Johnson Bros (Tours) puts on the style with headturning Irizars

Johnson Bros (Tours) puts on the style with headturning Irizars

Johnson Bros (Tours) puts on the style with headturning Irizars

Outstanding kerb appeal has seen international coach operator Johnson Bros (Tours) Ltd refresh its 150-stong fleet with two new Irizar Integral coaches: an i6 and an i6S.

The company, which has been established for 70 years, has an incredibly diverse portfolio of offerings, including coach hire, schools’ services, and tours and holidays which are operated both on its own account and on behalf of third-parties.

Operations Director Lee Johnson is the third generation of his family to be involved in running the company, which is headquartered in Worksop.

He says the decision to go with Irizar reflects today’s ultra-competitive market for coaching services.

“Coach passengers are increasingly discerning now,” he points out. “The quality even of service buses has increased in recent years, and bus passengers get vehicles with comfortable leather seating and USB charging facilities, for example. Expectations are going up all round.

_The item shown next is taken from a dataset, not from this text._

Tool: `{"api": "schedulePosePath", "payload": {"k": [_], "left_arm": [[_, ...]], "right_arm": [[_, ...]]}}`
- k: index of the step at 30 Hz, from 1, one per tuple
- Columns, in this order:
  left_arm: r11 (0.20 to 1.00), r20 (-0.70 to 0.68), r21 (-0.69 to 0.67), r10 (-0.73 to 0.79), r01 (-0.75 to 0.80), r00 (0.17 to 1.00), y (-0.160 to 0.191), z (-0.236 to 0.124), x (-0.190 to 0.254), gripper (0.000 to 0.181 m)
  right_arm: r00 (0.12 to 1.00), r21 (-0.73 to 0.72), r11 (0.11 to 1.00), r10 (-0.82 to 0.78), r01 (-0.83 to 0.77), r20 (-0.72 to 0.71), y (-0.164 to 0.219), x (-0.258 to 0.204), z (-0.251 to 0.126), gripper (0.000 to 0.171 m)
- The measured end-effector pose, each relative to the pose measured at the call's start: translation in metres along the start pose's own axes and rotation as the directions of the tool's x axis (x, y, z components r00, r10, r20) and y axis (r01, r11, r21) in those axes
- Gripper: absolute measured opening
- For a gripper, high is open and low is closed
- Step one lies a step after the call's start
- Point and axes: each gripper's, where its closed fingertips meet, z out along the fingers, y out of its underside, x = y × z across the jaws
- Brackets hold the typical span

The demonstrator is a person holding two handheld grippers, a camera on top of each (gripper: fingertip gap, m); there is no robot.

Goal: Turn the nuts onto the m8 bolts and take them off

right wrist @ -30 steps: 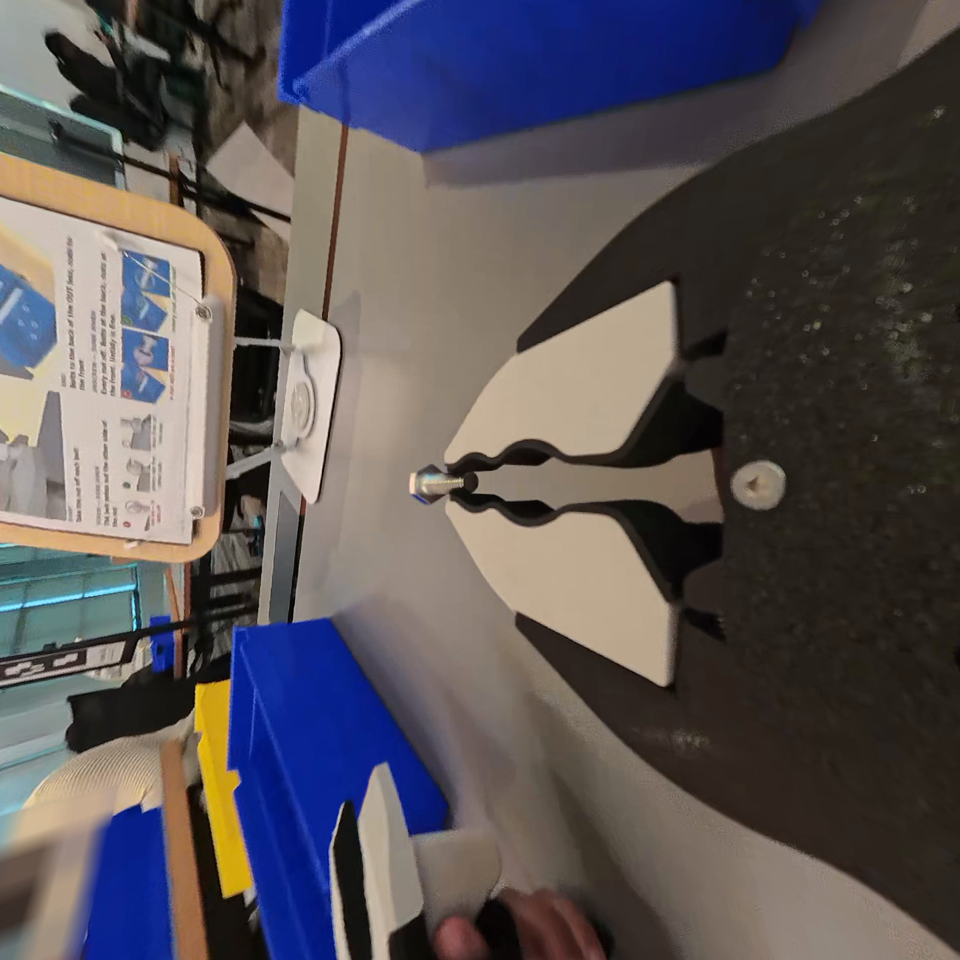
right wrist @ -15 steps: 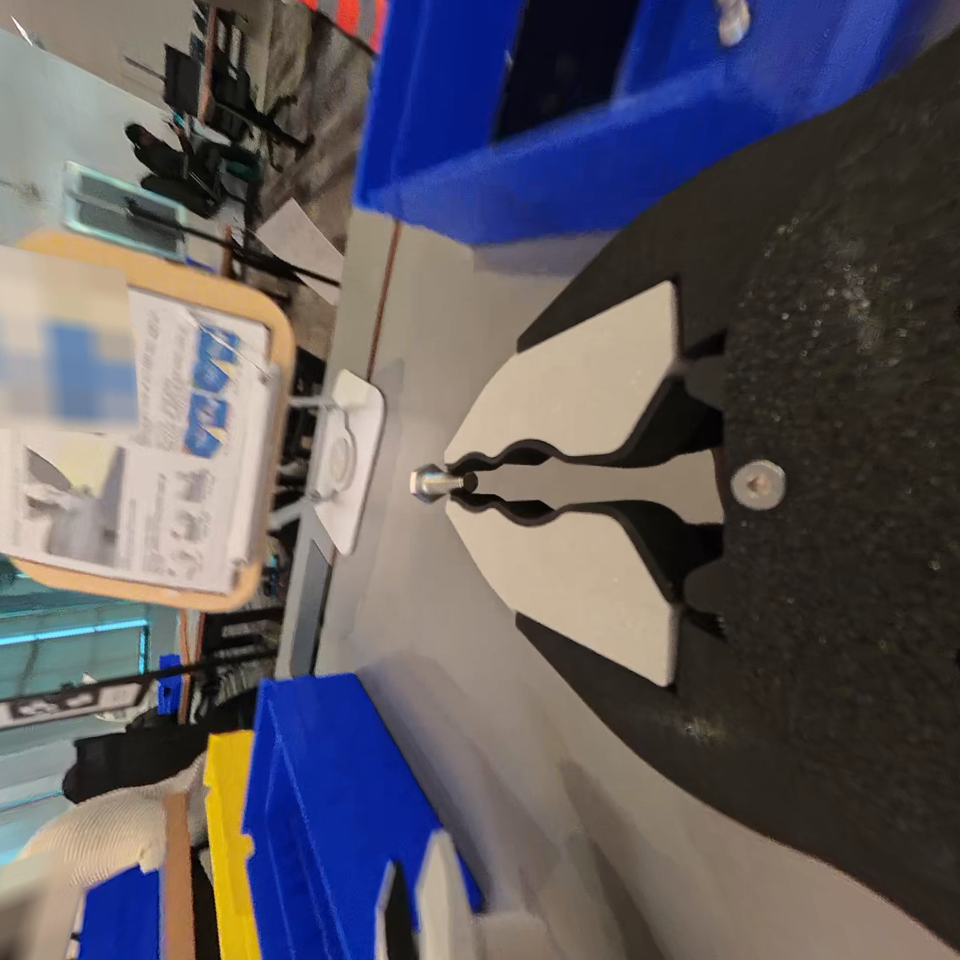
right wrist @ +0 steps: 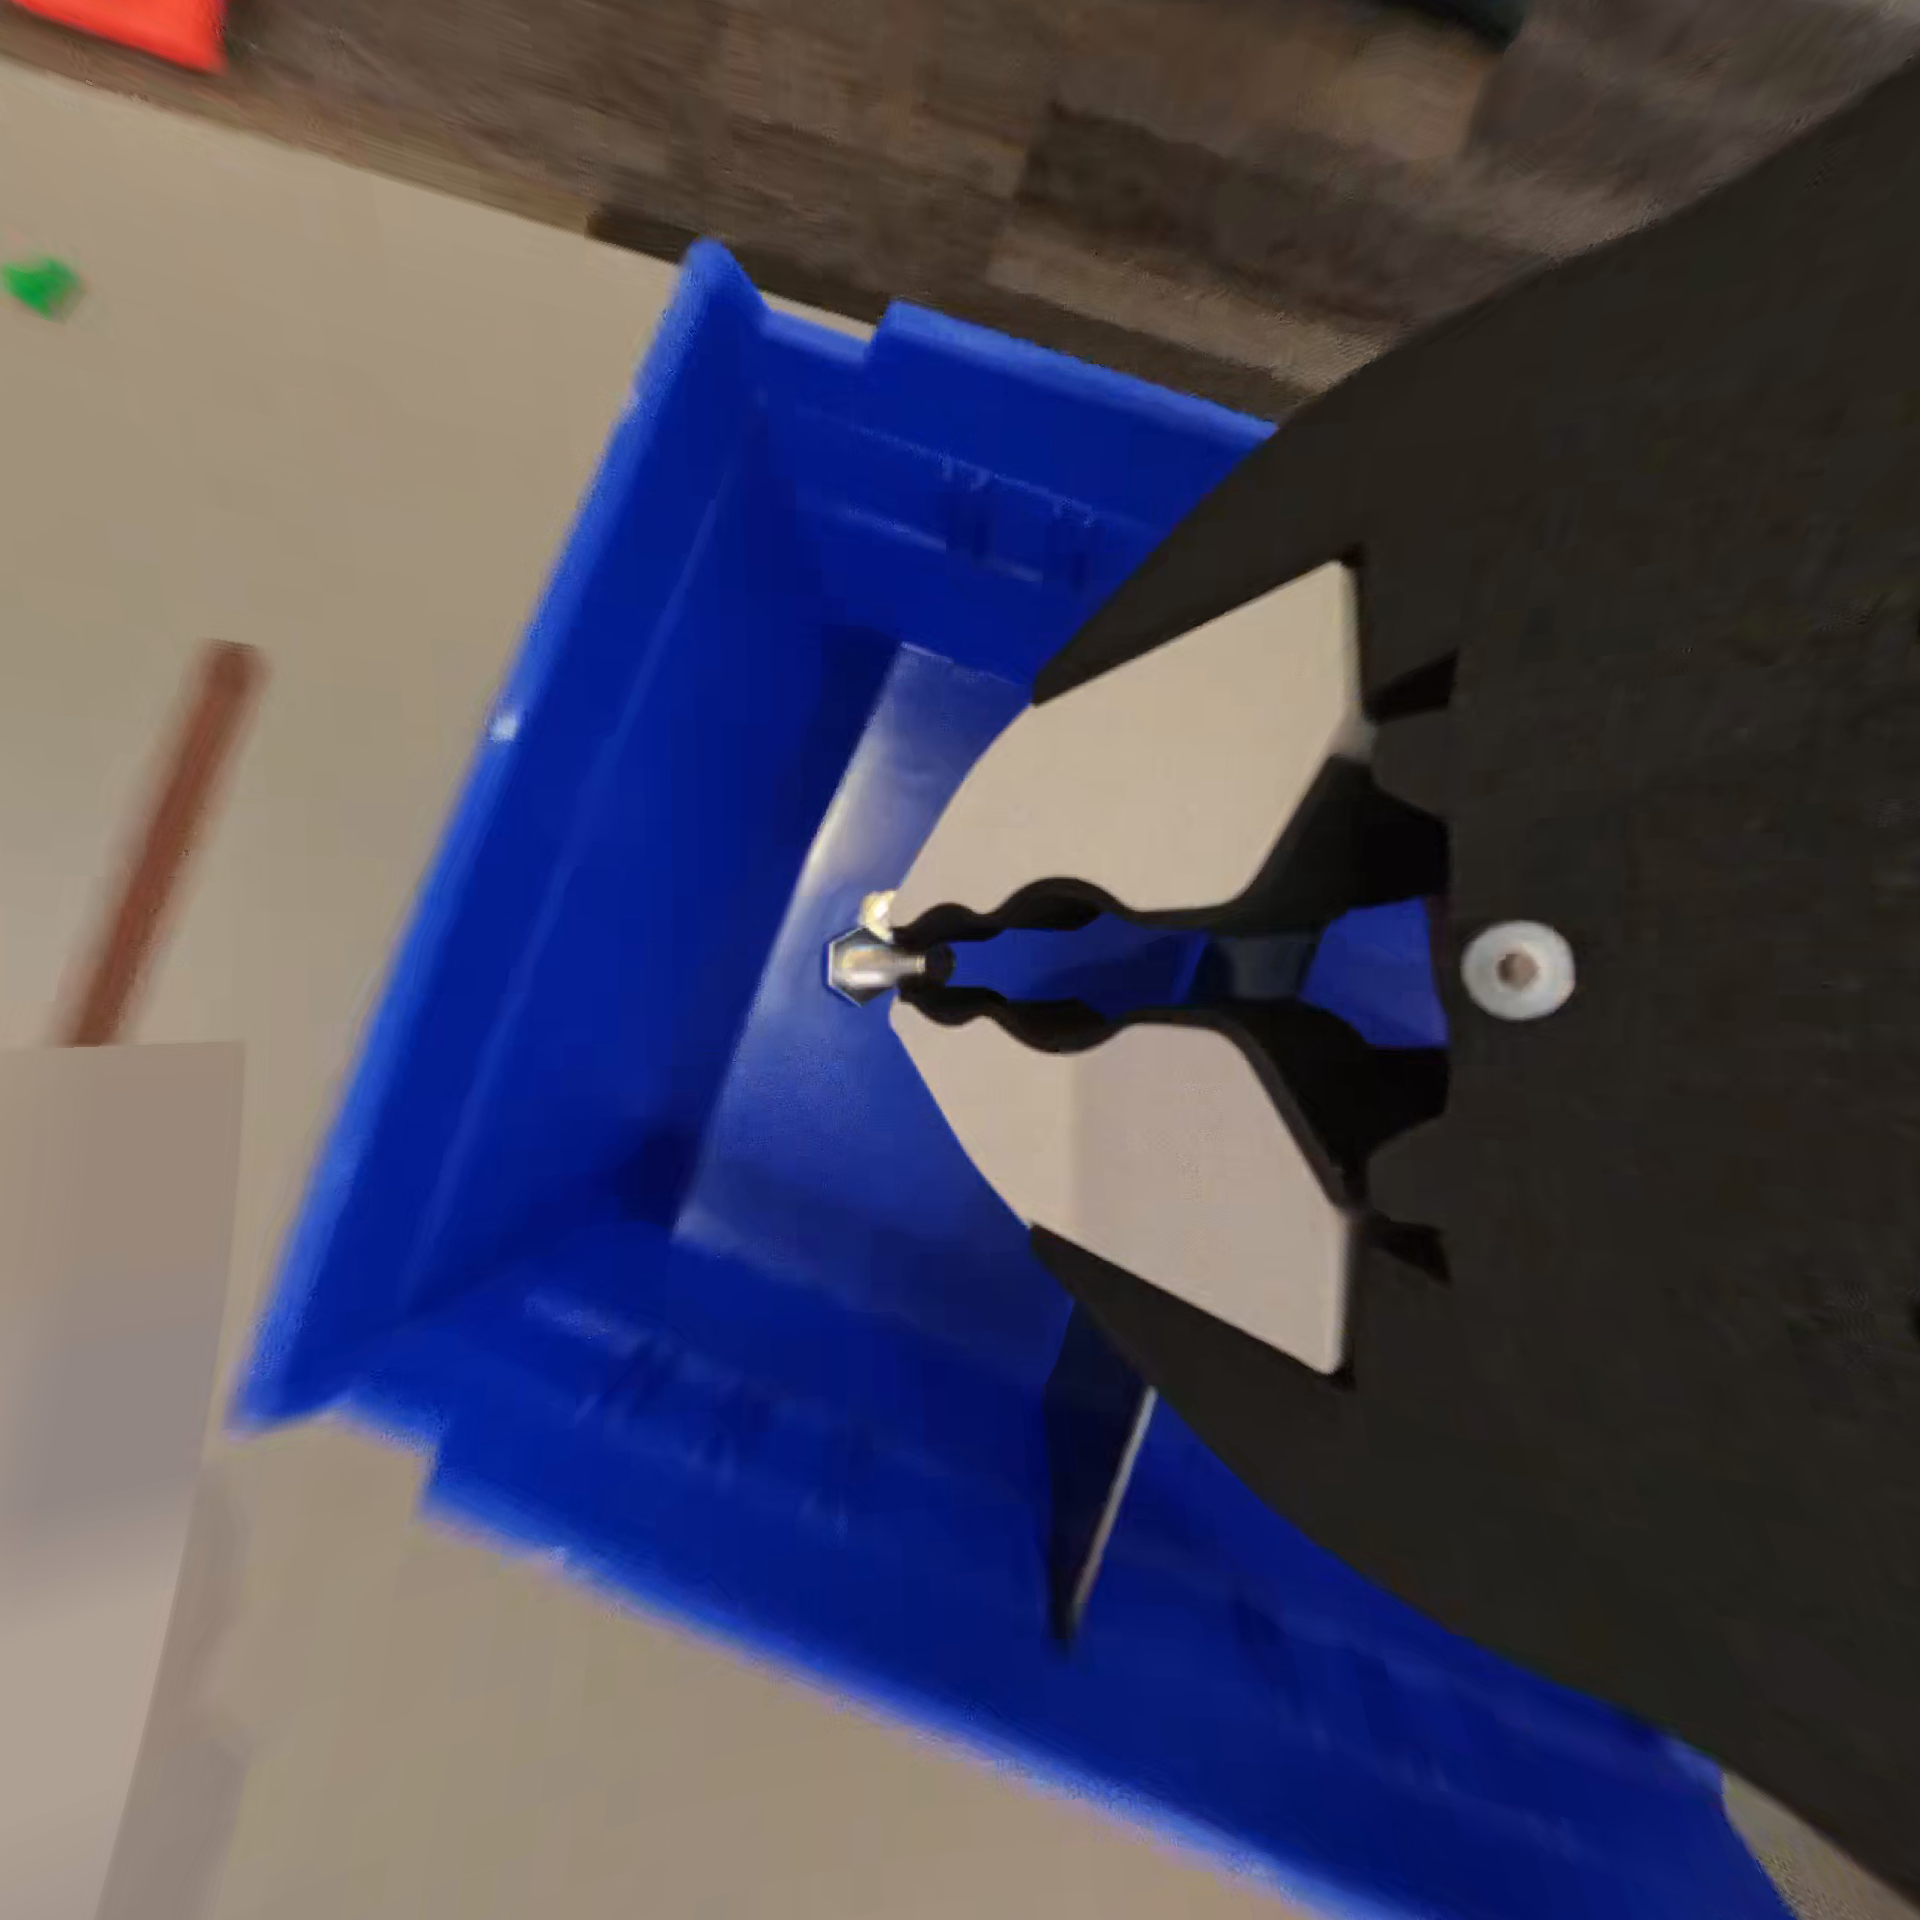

“This means that coach operators have to work extra hard to get the wow factor. Additionally, on work like city-breaks to destinations like Paris, we are now competing against cheap air travel.  

“And that’s why we’ve chosen Irizar Integrals. There’s nothing else on the market with the kerb appeal of an Irizar: inside and out they stand out against the competition. There’s the ‘wow factor’ when you first see one coming around the corner: it’s unequalled as a head-turner.

“From an engineering point of view: our workshops love them. Even if you put them up against a coach from another manufacturer which uses the same engines and transmissions, the Irizar Integral is easier to work on.”

Both of Johnson Bros’ new coaches feature the same driveline: an economical 369 hp DAF MX-11 271 engine driving a ZF EcoLife automatic transmission.

“We go for the full auto because, while the main driver of a coach might well get better results with an automated manual, anyone can jump in and operate the push-button EcoLife transmission without familiarisation,” Lee Johnson reports. “That’s important for us because we’ve got a varied fleet and drivers have to switch from one coach to another. A standardised transmission makes that easier.”

Johnson Bros’ I6S is a 12.9 m with 53 i6 Plus seats. Driver and guide seats are finished in leather, and there is central sunken toilet and a drinks machine.

The i6 is a 10.8 m 38-seater with rear-mounted toilet. Passengers enjoy seatback tables and magazine holders.

Both coaches are equipped with Actia video and Bosch audio systems, three-point seat belts and reversing cameras and alarms. They have replaced two older coaches on the fleet, and Johnson Bros expects to keep them for five to six years.